Activity.
Only the stretch of the listing below that runs from the line with "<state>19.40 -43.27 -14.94" through the line with "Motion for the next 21" is to be printed, exactly and with both ends.

Data for this exercise.
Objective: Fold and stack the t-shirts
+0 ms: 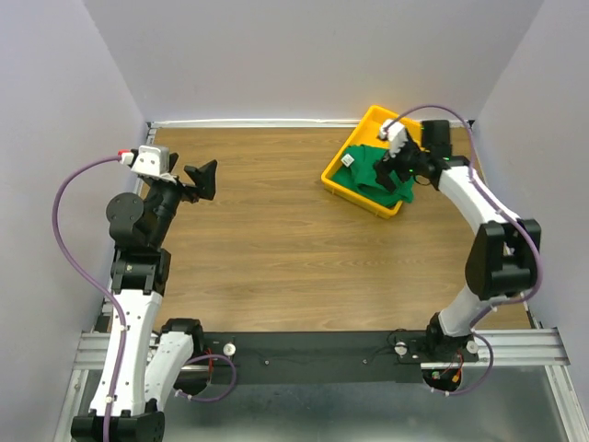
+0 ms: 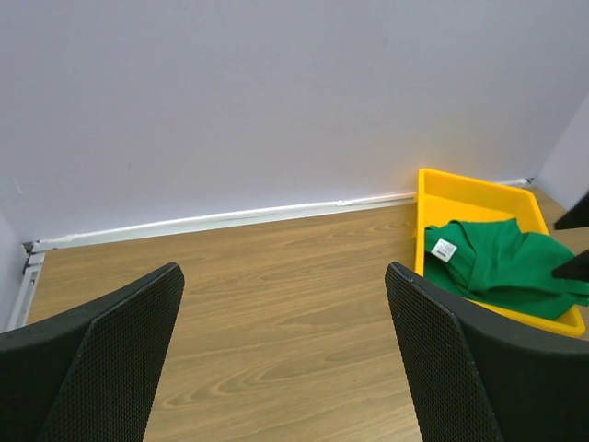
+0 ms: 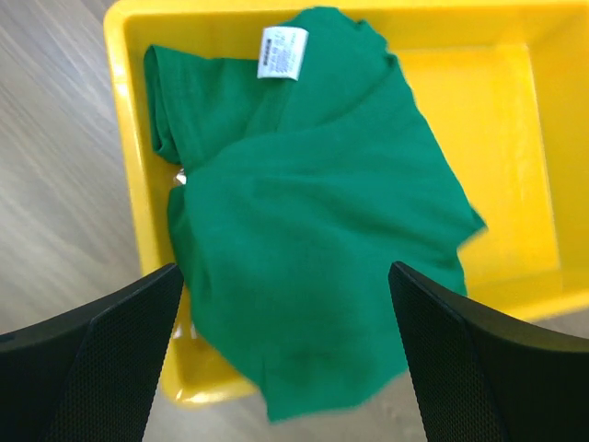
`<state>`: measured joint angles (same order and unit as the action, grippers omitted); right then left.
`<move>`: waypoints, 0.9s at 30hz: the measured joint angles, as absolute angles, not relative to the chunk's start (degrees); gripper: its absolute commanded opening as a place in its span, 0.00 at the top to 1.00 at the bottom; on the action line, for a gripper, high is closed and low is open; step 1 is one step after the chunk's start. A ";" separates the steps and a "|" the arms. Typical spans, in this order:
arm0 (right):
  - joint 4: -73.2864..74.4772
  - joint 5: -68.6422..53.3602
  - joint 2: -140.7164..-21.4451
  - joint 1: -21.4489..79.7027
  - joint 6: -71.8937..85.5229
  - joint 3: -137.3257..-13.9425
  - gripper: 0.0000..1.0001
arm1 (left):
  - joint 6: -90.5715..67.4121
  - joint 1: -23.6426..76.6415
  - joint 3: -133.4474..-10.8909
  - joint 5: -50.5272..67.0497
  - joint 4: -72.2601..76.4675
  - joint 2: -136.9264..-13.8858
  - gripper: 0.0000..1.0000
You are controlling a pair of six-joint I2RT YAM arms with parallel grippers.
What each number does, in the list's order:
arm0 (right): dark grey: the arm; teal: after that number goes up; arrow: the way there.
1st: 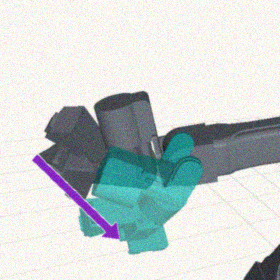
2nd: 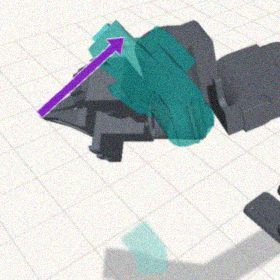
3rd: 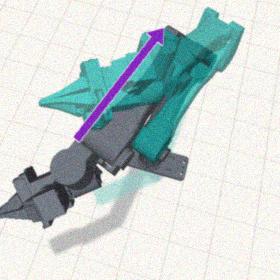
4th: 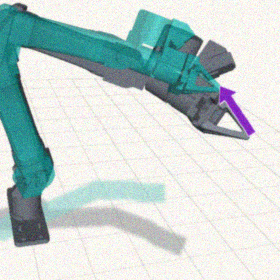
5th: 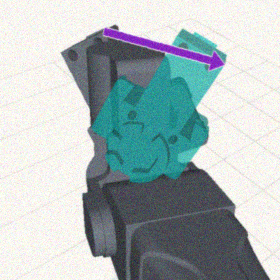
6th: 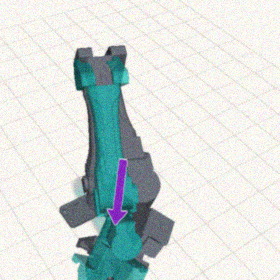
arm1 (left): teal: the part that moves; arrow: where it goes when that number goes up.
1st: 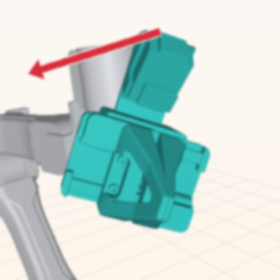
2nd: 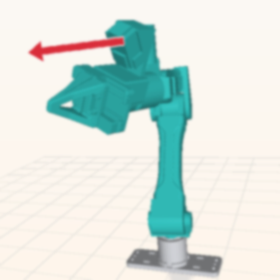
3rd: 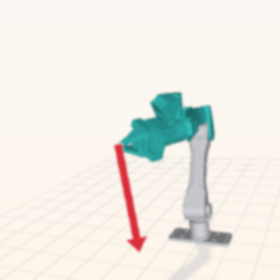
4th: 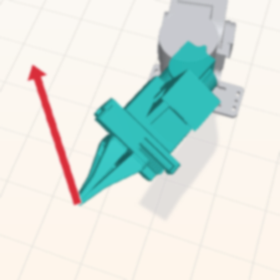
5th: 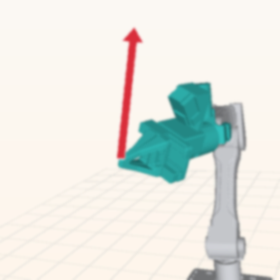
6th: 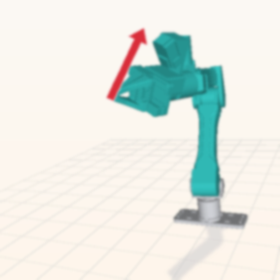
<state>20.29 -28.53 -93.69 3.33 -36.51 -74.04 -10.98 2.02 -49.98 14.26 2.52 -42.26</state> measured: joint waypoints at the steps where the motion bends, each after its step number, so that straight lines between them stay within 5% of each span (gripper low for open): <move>1: 20.71 -26.06 -96.16 5.37 -38.68 -75.66 0.01 | -11.14 2.02 -49.47 14.26 2.26 -41.54 0.02; 7: 21.54 -16.16 -104.09 12.58 -44.97 -80.47 0.06 | -11.90 2.02 -46.96 14.22 0.82 -39.22 0.02; 10: 22.11 -12.21 -106.02 13.80 -45.36 -81.45 0.23 | -12.05 2.02 -46.57 14.22 0.43 -38.87 0.02; 14: 22.92 -5.56 -110.43 14.85 -42.78 -84.71 0.86 | -12.29 2.02 -46.54 14.22 0.40 -38.61 0.02; 16: 23.51 -2.15 -113.38 15.05 -40.86 -87.92 0.98 | -12.40 2.02 -46.54 14.22 0.40 -38.63 0.02; 21: 27.24 -2.02 -113.54 14.92 -34.06 -95.24 0.99 | -13.06 2.02 -46.54 14.24 0.47 -39.11 0.02; 27: 31.00 -18.72 -104.31 14.92 -27.09 -109.89 0.99 | -13.78 2.02 -46.54 14.50 1.43 -40.69 0.02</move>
<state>31.00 -18.72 -104.31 14.92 -27.09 -109.89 -13.78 2.02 -46.54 14.50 1.43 -40.69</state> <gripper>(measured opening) 0.015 0.984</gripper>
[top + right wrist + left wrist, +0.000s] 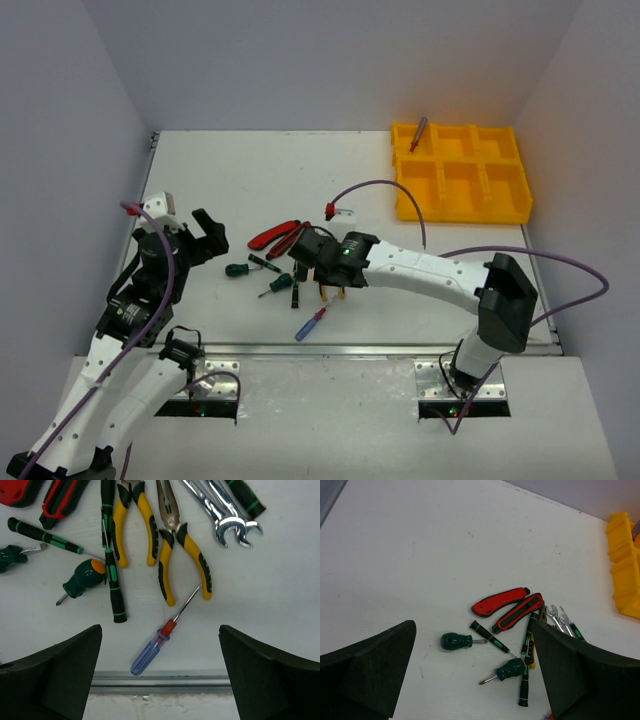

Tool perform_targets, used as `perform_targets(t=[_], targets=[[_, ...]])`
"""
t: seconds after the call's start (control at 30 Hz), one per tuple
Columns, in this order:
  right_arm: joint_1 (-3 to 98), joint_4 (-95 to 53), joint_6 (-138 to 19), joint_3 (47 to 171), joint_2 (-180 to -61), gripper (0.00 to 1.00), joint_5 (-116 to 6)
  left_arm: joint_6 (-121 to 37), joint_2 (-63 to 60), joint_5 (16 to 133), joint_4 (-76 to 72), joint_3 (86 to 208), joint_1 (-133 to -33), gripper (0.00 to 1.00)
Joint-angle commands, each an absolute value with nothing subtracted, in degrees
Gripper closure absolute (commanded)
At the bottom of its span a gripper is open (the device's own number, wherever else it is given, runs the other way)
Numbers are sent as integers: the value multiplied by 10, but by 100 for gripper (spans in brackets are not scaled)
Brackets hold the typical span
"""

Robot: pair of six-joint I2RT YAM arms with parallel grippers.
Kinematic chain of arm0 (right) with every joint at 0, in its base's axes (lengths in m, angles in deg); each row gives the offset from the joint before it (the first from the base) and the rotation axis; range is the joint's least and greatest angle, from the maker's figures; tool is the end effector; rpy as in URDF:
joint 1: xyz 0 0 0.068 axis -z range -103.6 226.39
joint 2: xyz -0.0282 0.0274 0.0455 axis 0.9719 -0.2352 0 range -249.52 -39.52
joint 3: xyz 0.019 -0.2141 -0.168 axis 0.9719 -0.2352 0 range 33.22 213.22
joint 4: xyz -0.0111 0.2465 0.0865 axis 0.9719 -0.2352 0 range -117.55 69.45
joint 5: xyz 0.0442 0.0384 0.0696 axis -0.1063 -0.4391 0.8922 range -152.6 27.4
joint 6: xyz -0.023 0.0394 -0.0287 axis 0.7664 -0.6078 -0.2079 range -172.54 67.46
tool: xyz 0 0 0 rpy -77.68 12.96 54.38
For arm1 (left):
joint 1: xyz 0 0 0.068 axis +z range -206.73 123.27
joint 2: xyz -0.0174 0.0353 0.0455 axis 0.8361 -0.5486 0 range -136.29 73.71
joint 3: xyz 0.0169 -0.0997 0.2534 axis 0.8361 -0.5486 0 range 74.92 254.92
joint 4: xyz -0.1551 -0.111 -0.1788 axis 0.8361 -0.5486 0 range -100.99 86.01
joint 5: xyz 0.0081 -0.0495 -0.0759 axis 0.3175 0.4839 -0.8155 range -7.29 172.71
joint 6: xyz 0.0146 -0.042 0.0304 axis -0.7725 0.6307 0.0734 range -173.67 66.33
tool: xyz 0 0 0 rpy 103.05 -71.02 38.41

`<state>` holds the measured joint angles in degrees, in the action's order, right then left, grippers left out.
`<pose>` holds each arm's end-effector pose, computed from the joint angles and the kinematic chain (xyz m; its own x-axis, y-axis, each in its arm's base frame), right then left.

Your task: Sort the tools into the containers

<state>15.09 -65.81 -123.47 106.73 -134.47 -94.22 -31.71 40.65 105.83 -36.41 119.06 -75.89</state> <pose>0.1769 0.2841 0.2470 -0.7560 0.2952 -0.5842 0.2052 0.9544 0.2167 0.1245 -0.0285 0.3247 -0.3025 -0.2590 -0.9173 -0.1690 0.9617 -0.2158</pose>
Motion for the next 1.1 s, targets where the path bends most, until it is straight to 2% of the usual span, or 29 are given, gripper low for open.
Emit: perform_targets(t=[0.0, 0.27, 0.37, 0.4, 0.53, 0.73, 0.9, 0.97, 1.07], targets=[[86, -828, -1526, 1112, -1391, 2, -998, -315, 401, 1064, -348, 1196, -763, 0], [60, -742, -1552, 1107, -1479, 29, -861, -308, 412, 1086, -355, 1197, -763, 0], [59, -682, -1542, 1090, -1491, 51, -841, -308, 415, 1085, -354, 1196, -763, 0], [59, -668, -1545, 1084, -1497, 55, -842, -308, 415, 1084, -354, 1196, -763, 0], [60, -663, -1557, 1082, -1519, 54, -850, -309, 413, 1078, -353, 1196, -764, 0], [60, -695, -1611, 1078, -1539, 64, -833, -309, 418, 1077, -353, 1196, -763, 0], [60, -688, -1632, 1058, -1544, 81, -814, -309, 419, 1076, -352, 1196, -763, 0], [60, -688, -1634, 1059, -1546, 99, -807, -309, 419, 1076, -353, 1196, -763, 0], [59, -700, -1633, 1072, -1534, 100, -808, -309, 420, 1076, -352, 1196, -763, 0]])
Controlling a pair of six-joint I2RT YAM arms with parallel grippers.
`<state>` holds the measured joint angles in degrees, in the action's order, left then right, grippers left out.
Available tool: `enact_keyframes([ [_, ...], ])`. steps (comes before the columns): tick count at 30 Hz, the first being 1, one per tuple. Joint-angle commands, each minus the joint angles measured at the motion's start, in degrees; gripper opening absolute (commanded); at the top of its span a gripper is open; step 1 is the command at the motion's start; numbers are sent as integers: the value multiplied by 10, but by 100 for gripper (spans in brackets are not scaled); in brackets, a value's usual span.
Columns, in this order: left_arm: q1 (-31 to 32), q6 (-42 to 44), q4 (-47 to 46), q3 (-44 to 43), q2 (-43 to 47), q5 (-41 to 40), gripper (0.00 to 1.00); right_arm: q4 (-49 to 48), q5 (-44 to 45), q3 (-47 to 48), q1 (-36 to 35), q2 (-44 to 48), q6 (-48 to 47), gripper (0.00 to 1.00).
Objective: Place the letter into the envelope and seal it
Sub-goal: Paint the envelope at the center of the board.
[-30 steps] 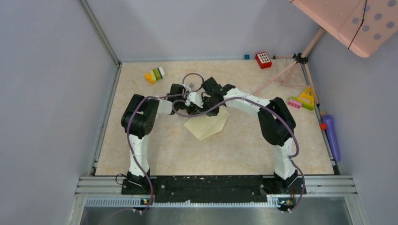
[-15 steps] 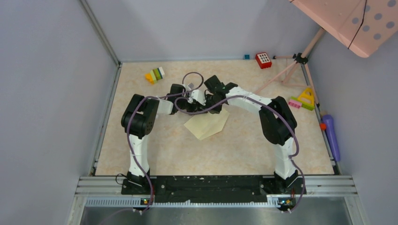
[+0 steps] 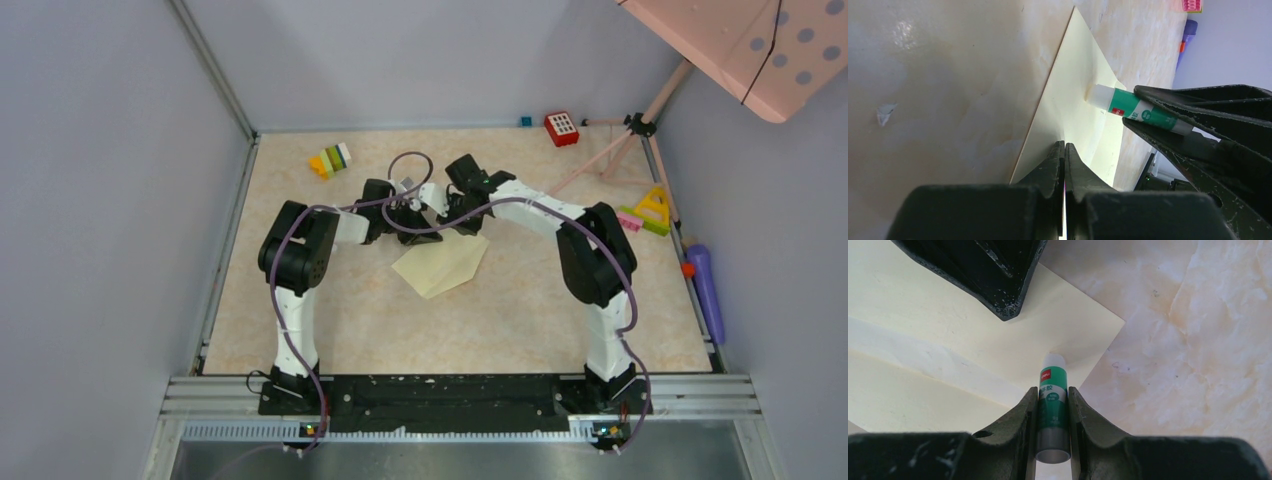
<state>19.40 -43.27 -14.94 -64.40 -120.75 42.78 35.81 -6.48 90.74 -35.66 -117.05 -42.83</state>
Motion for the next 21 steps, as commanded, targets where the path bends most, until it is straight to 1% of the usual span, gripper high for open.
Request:
enact_keyframes([
  [1,5,38,43,17,-7,-68,0,2,-46,23,5,28,12,0],
  [3,5,37,43,16,-7,-69,0,4,-71,23,-1,40,16,0],
  [7,5,37,44,16,-7,-69,0,16,-87,22,-21,48,12,0],
  [15,5,37,44,16,-7,-68,0,13,-97,5,-55,44,11,0],
  [21,5,38,44,16,-7,-69,0,8,-87,12,-67,26,13,0],
])
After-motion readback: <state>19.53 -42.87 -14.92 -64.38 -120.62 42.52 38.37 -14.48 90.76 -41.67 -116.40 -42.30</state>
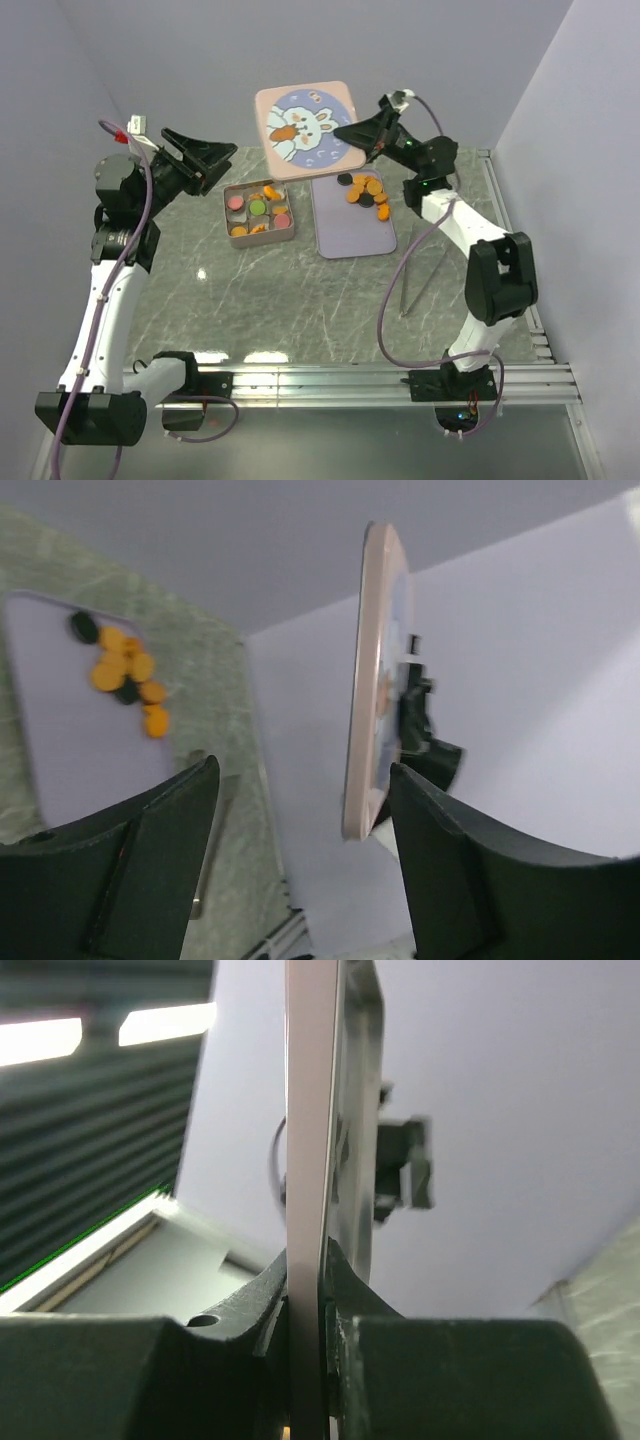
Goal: Pack the cookies
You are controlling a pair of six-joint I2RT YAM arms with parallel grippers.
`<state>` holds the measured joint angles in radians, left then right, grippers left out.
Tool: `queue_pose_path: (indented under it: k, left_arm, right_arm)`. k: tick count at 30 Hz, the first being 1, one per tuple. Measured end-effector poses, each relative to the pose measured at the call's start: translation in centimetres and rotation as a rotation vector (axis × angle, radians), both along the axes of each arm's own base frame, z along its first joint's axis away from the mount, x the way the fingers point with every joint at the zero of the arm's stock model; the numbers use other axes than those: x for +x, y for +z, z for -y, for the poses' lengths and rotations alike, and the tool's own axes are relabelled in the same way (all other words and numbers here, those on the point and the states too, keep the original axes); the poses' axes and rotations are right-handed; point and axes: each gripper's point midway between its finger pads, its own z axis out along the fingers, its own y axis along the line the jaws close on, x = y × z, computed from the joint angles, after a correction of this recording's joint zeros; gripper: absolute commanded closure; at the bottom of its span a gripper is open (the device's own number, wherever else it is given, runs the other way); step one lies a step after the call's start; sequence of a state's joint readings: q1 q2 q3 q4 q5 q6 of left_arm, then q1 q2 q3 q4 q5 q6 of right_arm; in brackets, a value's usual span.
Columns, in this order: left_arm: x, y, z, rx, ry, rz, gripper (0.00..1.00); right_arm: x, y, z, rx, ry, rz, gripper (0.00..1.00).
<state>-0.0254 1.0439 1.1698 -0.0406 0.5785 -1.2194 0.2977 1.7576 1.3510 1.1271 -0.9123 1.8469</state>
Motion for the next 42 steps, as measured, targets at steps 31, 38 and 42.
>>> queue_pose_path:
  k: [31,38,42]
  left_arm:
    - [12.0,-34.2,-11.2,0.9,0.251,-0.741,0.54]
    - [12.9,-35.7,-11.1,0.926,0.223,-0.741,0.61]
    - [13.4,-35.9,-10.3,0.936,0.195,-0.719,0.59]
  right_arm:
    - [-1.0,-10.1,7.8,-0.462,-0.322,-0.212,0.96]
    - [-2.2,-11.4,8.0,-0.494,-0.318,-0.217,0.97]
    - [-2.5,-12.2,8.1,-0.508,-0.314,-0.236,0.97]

Answer box.
<state>19.40 -43.27 -14.94 -64.40 -120.75 42.78 35.81 -6.48 90.74 -35.66 -117.05 -42.83</state>
Motion for the next 21 steps, as commanded, targets where the path bends most, until it is straight to 1% of the usual span, gripper high for open.

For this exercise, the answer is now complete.